Epidemiology is primarily concerned with the transmission of disease among groups or populations, while of course this has to be balanced by ethical considerations and concern for the health of individual members. The assessment or treatment of the individual patient is the domain of the clinician. The trends or changes in patterns of diseases and other health factors in populations are of particular interest to the epidemiologist. The study and estimation of rates is central to the discipline. The purpose of Epidemiology is to provide sound evidence-based findings for policy makers, in developing disease control and prevention measures for groups of people at risk. The discipline also provides the tools to enable health care workers to develop the judgement skills they need to assess the quality of the vast amount of information presented to them in the course of their work, and to assess the potential impact of interventions.

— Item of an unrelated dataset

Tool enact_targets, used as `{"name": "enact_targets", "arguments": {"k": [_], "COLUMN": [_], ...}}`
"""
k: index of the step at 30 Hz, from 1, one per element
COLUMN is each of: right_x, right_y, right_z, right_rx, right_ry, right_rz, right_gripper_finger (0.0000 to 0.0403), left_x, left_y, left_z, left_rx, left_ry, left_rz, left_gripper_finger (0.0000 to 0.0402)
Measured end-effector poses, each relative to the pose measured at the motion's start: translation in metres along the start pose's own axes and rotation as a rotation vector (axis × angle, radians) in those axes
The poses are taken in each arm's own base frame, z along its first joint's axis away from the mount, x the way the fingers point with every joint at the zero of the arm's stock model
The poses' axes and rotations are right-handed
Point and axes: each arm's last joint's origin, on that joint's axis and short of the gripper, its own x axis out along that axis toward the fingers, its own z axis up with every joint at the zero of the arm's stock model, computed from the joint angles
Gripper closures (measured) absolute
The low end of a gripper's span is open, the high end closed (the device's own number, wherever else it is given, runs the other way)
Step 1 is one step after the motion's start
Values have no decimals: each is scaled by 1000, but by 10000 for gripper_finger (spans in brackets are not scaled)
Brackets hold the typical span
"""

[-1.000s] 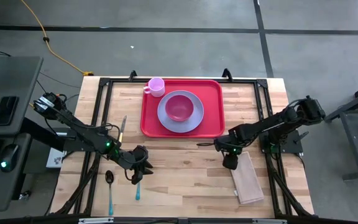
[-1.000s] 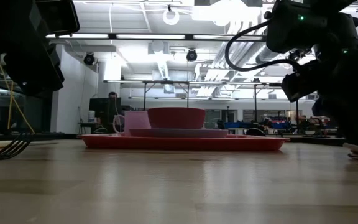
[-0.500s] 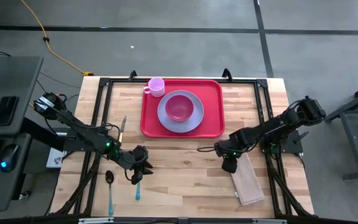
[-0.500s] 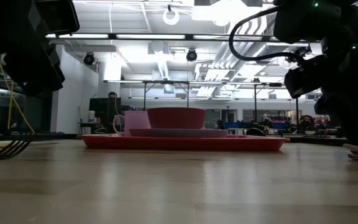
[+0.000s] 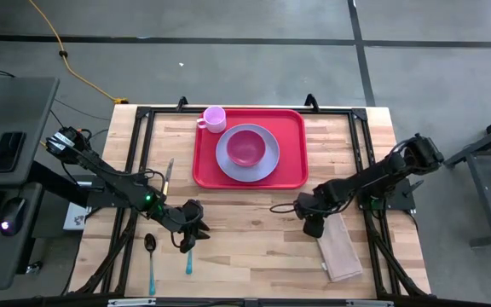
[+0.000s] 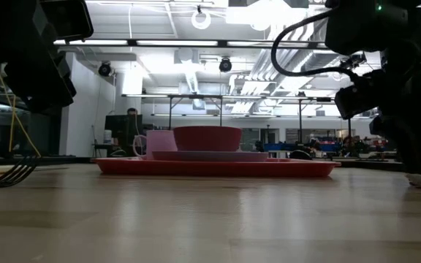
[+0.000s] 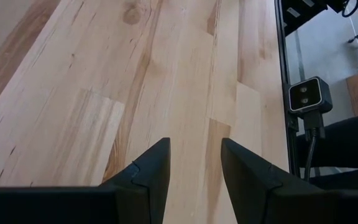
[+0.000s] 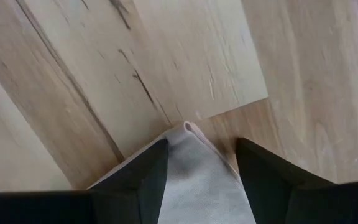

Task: Set up tray
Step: Put the brown napkin to the left of the blue plate on the orange serving tray

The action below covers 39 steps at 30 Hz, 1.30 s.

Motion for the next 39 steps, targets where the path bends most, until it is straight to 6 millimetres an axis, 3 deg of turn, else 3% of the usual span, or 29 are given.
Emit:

Epidemiology concentrates on questions like these:

·         What are the determinants, distribution and frequency of disease?

·         Who gets ill and why?

·         What are the crucial differences between those who become ill and those who do not? (Both sick and healthy people are to be studied.)

·         How effective are interventions in treating disease, and in stopping further spread?

·         How effective are health services in addressing health needs? What information do they need to make decisions?

·         What is the risk assessment, and what is the threshold for action?


The short course is presented as a series of 13 lectures:

1.      Introduction, basic tools

2.      Demographic aspects

3.      Cross-sectional designs

4.      Construction of questionnaires

5.      Case-control studies

6.      Cohort designs, randomised controlled trials

7.      Sampling

8.      Screening and surveillance

9.      Bias in design

10.    Causation

11.    Disease clusters, outbreaks

12.    Hints on writing a research proposal

13.    Hints on writing research papers and constructing conference presentations

Please download flyer here


Jo Barnes was Senior Lecturer in Epidemiology and Community Health of the Faculty of Medicine and Health Sciences of the University of Stellenbosch at Tygerberg and is now semi-retired. She still presents courses in Epidemiology. She is still involved in research into the health impact and further consequences of pollution from failing sanitation in urban areas and pollution reaching rivers arising from using the water for drinking and irrigation of edible crops and livestock. She has long experience in water monitoring of the Berg and Eerste Rivers. She is a member of various water and conservation related bodies. Under her leadership her students investigated the dwellings and health status of inhabitants of low-cost housing schemes in the City and the impact of lack of sanitation on the urban environment. Other studies investigated the health status of old age pensioners in low income areas and the oral health status of children under 5 years in the Cape metropolitan area. She is an active member of the Disaster Management Forum of the Western Cape. She contributed health chapters for the disaster plans written for the district municipalities of West Coast, Cape Winelands, Uthungulu, Amajuba and the provincial disaster plan for Limpopo. She is a recipient of the Order of the Disa (Member Class) 2007 for meritorious services to the Province of the Western Cape, winner of the Women in Water, Sanitation and Forestry Award 2007 for the category Education and Awareness for awareness created on contamination of rivers, winner of the Cape Times/Caltex Environmental Award 2005 for the research work on contaminations of rivers and recipient of the Faculty of Health Sciences Award for Community Service for 2007.